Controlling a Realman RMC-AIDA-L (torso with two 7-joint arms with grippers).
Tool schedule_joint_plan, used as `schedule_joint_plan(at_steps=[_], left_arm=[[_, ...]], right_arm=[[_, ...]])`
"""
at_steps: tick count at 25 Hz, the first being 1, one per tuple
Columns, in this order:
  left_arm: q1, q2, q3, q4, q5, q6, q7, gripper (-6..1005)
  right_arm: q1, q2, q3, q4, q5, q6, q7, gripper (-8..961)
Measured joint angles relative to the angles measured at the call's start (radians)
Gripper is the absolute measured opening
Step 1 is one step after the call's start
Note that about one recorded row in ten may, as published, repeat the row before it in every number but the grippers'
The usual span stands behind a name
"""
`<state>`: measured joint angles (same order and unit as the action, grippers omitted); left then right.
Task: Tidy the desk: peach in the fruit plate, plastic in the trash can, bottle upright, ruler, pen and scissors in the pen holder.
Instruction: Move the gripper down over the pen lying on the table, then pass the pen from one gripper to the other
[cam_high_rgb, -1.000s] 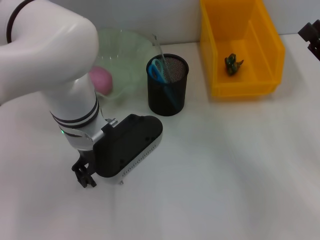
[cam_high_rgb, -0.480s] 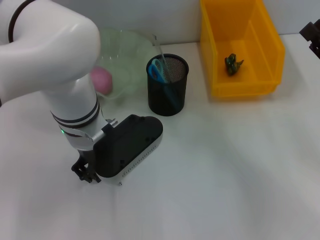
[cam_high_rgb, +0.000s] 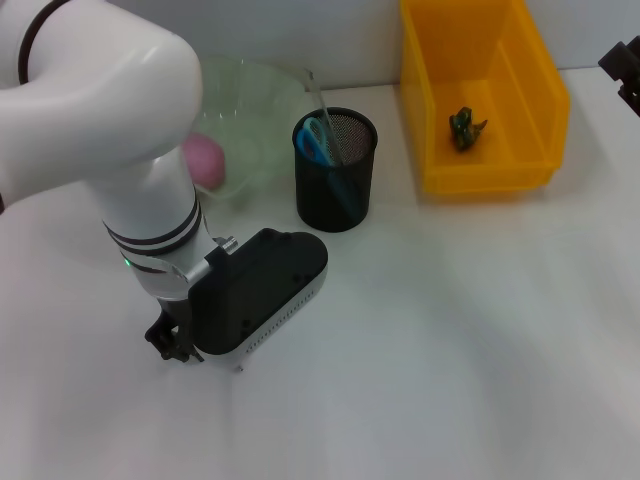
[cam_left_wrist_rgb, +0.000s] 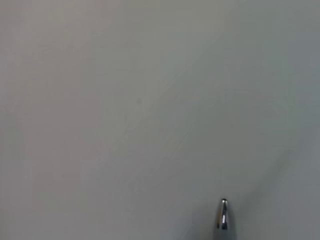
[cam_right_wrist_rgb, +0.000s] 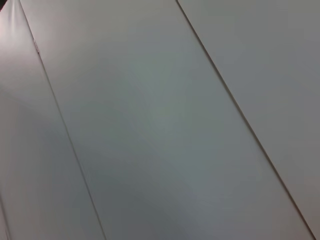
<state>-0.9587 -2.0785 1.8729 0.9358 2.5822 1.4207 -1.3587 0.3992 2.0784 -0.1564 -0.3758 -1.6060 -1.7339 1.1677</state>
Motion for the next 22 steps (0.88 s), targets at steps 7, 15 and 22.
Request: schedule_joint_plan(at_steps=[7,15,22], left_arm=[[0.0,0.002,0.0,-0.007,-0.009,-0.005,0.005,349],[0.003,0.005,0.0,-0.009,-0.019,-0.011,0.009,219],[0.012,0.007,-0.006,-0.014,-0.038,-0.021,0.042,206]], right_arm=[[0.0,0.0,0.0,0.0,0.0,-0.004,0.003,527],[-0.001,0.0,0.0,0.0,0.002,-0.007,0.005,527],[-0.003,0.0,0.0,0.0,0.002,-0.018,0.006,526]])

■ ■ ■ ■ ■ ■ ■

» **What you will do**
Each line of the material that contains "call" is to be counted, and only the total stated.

» **Solution to this exercise**
2